→ Problem to work on:
Repeat the listing exactly, minus the pictures.
Supplied material: Begin
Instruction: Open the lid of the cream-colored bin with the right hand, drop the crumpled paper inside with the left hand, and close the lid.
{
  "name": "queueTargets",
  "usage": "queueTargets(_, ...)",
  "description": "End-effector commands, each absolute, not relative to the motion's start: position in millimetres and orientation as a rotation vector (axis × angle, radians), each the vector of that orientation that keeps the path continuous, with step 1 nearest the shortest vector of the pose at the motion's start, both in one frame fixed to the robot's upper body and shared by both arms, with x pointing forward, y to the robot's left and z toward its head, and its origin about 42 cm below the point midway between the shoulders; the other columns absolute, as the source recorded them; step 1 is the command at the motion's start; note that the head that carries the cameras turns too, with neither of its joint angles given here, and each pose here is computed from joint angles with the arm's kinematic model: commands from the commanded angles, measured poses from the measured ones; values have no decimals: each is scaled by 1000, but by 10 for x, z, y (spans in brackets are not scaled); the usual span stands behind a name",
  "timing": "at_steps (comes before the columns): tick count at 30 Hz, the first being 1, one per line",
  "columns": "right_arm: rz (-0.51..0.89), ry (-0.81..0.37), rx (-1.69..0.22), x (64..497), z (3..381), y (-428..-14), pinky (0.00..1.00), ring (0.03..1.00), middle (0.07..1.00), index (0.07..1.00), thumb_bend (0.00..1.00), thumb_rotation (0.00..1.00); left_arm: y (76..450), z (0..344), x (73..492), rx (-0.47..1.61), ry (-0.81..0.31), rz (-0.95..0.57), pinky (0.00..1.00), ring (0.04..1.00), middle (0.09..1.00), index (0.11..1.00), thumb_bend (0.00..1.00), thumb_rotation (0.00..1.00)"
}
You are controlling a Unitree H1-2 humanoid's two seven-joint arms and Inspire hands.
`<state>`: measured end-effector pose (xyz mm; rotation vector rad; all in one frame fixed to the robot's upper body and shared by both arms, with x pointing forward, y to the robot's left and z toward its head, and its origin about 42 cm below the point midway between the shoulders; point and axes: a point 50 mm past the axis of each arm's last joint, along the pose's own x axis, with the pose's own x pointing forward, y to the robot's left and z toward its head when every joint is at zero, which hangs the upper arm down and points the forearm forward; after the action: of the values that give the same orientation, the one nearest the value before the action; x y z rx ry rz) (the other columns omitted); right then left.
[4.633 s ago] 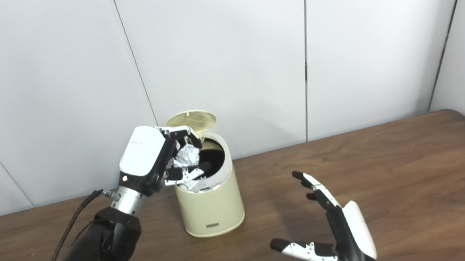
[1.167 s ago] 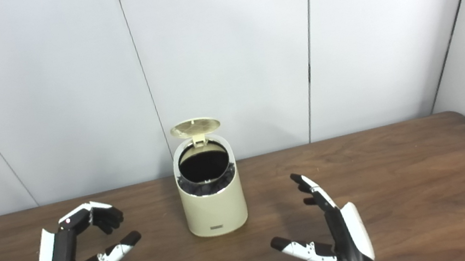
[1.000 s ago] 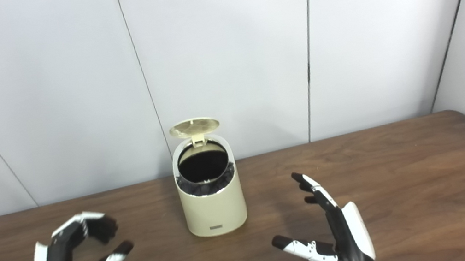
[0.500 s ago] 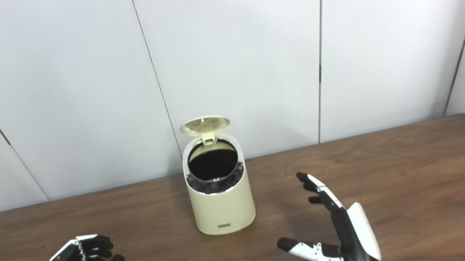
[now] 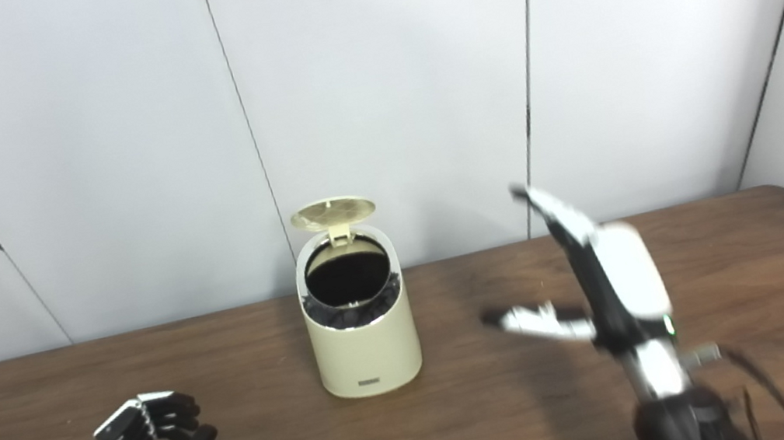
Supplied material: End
→ Output of the exercise:
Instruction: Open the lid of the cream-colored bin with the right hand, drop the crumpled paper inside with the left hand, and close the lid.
{
  "name": "queueTargets",
  "usage": "queueTargets(_, ...)",
  "description": "End-effector commands, each absolute, not relative to the motion's start: position in millimetres and orientation as a rotation vector (axis × angle, radians), each the vector of that orientation that keeps the path continuous, with step 1 nearest the shortest vector of the pose at the motion's start, both in one frame fixed to the robot's upper body and shared by both arms, with x pointing forward, y to the robot's left and z toward its head, and its origin about 42 cm below the point midway between the shoulders; the other columns absolute, as the source recorded them; step 1 is the command at the motion's start; note that the head that carries the cameras turns too, with neither of its joint angles given here, and each pose here is computed from joint angles with the arm's kinematic model: commands from the commanded angles, measured poses from the measured ones; values have no decimals: each is scaled by 1000, but by 10 for x, z, y (spans in brackets are not scaled); the usual span stands behind a name",
  "timing": "at_steps (comes before the columns): tick count at 30 Hz, the first being 1, one per line",
  "columns": "right_arm: rz (-0.51..0.89), ry (-0.81..0.37), rx (-1.69..0.22), x (64..497), z (3..381), y (-428..-14), pinky (0.00..1.00), ring (0.03..1.00), middle (0.07..1.00), index (0.07..1.00), thumb_bend (0.00..1.00), thumb_rotation (0.00..1.00); left_arm: y (76..450), z (0..344), x (73..492), rx (-0.47..1.61), ry (-0.81..0.31), rz (-0.95..0.57), pinky (0.00..1.00), ring (0.04..1.00), middle (0.09..1.00), index (0.11..1.00), thumb_bend (0.00..1.00), thumb_rotation (0.00..1.00)"
}
You are controlling a Unitree H1-2 humanoid's two seven-joint arms and Inspire hands.
`<state>`: measured end-effector pose (xyz mm; rotation vector rad; all in one frame fixed to the robot's upper body and shared by both arms, with x pointing forward, y to the robot's left and z toward its head, and its origin about 42 cm below the point midway between the shoulders; point and axes: a point 50 mm past the axis of each arm's last joint, along the pose's own x axis, with the pose's own x pointing forward, y to the robot's left and z toward its head when every joint is at zero, which hangs the upper arm down and points the forearm forward; after the action: of the values that give the same orientation, the one nearest the value before the action; x y z rx ry rz) (the other columns omitted); right then left.
[4.633 s ago] 
[1.167 s ago] 
[1.000 s ago] 
[0.500 s ago] 
[now] 

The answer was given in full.